### Directions:
Word for word, reproduce the records that follow.

====================

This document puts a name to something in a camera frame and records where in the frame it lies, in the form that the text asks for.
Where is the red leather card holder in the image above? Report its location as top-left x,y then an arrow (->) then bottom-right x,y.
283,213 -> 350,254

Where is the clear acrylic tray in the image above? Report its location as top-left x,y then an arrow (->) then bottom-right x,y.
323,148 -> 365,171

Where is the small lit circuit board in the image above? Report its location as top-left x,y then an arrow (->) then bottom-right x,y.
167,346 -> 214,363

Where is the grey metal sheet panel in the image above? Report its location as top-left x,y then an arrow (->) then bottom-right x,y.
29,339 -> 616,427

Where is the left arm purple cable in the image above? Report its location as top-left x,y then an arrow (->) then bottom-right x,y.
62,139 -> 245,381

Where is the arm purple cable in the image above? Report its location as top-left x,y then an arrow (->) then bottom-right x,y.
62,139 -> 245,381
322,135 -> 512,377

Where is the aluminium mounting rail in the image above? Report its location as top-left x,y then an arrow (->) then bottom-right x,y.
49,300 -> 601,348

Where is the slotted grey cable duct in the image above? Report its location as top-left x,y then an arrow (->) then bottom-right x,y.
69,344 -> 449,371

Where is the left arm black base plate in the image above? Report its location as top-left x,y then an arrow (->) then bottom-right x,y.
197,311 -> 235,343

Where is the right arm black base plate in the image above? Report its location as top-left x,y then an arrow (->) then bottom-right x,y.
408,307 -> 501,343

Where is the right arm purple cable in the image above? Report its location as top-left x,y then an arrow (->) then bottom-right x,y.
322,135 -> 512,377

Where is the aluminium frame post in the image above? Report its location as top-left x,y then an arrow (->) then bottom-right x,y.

====================

### Answer to the exercise:
This document puts a name to something in a camera frame and records where in the frame it lies, in the form that the text asks for.
Where is the red leather card holder in the image above? Report its location as top-left x,y then an arrow (->) then bottom-right x,y.
283,213 -> 350,254

Where is the clear acrylic tray in the image above? Report its location as top-left x,y then an arrow (->) then bottom-right x,y.
323,148 -> 365,171

Where is the small lit circuit board in the image above? Report its location as top-left x,y then an arrow (->) then bottom-right x,y.
167,346 -> 214,363

Where is the grey metal sheet panel in the image above? Report its location as top-left x,y then an arrow (->) then bottom-right x,y.
29,339 -> 616,427

Where is the left arm purple cable in the image above? Report its location as top-left x,y then an arrow (->) then bottom-right x,y.
62,139 -> 245,381

Where is the arm purple cable in the image above? Report its location as top-left x,y then an arrow (->) then bottom-right x,y.
62,139 -> 245,381
322,135 -> 512,377

Where is the aluminium mounting rail in the image above? Report its location as top-left x,y then an arrow (->) then bottom-right x,y.
49,300 -> 601,348

Where is the slotted grey cable duct in the image above? Report its location as top-left x,y then an arrow (->) then bottom-right x,y.
69,344 -> 449,371

Where is the left arm black base plate in the image above? Report its location as top-left x,y then an arrow (->) then bottom-right x,y.
197,311 -> 235,343

Where is the right arm black base plate in the image above? Report its location as top-left x,y then an arrow (->) then bottom-right x,y.
408,307 -> 501,343

Where is the right arm purple cable in the image above? Report its location as top-left x,y then an arrow (->) then bottom-right x,y.
322,135 -> 512,377

Where is the aluminium frame post in the image above? Report its location as top-left x,y then an arrow (->) then bottom-right x,y.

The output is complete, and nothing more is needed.